## Your task
Go through the entries and say how many lines contain the string "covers". The number is the whole answer.

*** Data section Section Begins ***

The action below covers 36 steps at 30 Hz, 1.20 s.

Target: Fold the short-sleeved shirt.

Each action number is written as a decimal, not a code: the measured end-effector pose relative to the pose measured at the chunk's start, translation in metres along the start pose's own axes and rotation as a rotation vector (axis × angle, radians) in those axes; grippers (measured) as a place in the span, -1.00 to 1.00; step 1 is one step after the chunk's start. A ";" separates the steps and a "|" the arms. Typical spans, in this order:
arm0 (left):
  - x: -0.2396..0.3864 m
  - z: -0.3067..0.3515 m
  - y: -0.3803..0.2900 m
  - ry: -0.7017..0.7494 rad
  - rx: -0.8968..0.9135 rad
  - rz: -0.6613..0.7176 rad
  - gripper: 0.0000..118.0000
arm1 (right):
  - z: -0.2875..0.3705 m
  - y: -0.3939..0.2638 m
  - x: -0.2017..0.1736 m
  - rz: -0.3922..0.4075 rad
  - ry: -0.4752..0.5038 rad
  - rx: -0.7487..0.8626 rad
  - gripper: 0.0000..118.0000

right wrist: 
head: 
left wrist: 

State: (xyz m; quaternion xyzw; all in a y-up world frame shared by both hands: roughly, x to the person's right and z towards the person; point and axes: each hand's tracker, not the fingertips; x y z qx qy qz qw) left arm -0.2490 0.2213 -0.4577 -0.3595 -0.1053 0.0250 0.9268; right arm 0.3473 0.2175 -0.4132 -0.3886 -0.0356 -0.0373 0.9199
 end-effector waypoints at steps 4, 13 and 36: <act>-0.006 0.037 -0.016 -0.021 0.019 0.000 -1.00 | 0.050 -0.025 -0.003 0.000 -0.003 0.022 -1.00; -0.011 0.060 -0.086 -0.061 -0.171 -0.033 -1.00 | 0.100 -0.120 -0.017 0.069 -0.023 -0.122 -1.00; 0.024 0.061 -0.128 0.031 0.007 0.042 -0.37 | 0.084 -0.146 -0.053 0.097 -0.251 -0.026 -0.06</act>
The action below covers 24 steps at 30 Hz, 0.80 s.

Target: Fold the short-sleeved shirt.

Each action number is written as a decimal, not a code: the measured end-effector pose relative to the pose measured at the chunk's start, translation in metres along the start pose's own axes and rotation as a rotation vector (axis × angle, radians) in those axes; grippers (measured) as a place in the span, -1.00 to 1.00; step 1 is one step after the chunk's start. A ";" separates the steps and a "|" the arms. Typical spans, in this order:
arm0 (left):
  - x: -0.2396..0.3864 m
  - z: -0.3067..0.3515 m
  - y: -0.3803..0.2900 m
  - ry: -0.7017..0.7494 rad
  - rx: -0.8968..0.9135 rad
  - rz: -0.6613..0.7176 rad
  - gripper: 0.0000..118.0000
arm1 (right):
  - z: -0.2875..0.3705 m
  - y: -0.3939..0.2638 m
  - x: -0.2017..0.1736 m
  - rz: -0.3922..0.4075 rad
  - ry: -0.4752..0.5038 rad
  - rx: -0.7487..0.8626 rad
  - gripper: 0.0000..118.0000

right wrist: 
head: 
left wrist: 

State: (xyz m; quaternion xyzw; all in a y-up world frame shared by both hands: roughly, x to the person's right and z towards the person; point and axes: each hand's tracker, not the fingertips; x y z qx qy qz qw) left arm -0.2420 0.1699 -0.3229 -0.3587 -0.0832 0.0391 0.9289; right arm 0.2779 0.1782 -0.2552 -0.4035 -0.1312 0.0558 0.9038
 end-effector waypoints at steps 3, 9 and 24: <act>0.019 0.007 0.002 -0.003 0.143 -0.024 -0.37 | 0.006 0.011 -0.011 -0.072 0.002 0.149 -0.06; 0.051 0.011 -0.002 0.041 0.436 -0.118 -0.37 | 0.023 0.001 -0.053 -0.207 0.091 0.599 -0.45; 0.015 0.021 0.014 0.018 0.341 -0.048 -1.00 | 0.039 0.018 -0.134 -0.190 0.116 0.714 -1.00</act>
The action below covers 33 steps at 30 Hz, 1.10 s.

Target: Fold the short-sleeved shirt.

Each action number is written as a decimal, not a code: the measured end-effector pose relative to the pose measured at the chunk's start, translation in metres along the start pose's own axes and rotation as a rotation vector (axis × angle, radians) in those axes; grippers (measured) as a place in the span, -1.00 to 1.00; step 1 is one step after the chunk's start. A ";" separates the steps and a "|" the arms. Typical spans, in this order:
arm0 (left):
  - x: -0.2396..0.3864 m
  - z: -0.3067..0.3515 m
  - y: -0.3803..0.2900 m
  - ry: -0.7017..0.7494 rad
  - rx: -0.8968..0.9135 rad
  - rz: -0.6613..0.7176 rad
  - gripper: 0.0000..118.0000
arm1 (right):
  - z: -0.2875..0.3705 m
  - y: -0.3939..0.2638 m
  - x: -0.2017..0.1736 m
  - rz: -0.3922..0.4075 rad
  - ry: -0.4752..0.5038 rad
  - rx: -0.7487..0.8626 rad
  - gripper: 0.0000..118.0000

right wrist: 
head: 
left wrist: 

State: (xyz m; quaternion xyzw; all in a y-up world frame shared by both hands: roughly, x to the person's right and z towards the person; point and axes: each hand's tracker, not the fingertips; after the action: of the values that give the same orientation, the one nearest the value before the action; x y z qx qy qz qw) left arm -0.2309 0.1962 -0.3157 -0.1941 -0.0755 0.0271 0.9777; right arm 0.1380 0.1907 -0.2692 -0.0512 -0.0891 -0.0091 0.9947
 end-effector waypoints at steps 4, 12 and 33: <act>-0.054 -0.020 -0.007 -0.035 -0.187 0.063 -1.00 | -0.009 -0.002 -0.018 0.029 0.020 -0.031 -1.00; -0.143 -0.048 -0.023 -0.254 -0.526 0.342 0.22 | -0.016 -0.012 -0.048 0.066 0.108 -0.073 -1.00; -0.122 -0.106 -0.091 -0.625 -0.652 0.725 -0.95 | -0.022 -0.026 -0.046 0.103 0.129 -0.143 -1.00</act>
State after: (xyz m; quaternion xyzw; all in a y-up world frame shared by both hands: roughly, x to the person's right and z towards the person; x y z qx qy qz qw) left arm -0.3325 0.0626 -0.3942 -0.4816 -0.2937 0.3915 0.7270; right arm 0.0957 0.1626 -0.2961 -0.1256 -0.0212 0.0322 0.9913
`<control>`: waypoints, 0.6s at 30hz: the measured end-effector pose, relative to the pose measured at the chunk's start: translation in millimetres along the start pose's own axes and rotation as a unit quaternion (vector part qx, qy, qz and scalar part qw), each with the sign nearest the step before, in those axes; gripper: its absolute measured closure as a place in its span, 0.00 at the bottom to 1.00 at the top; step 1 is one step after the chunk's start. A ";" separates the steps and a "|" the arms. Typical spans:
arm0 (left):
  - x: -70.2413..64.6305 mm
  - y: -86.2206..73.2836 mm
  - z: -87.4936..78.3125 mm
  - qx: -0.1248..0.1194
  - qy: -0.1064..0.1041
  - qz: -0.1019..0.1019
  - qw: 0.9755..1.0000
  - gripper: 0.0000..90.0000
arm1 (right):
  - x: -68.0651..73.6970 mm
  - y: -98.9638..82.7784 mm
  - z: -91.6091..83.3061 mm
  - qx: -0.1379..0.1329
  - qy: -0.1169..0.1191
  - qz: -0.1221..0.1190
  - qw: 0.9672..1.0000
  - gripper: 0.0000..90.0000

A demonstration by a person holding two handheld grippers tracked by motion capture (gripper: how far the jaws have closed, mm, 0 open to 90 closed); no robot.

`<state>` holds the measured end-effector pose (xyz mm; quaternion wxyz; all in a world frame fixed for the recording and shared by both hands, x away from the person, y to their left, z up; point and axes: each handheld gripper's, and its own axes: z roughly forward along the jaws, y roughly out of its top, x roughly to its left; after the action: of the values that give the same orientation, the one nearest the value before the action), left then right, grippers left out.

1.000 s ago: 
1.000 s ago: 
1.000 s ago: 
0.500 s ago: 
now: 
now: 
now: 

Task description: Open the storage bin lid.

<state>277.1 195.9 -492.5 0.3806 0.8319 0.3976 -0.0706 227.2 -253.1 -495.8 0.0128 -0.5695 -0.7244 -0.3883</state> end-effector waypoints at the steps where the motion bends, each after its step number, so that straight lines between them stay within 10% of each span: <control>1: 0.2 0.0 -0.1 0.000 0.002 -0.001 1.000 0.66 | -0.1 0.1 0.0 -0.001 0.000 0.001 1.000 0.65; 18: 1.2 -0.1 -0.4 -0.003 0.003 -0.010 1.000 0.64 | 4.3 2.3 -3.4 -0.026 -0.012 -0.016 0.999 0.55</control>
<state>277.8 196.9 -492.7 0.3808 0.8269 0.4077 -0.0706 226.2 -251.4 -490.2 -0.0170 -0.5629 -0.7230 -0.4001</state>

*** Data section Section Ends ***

## Solution
3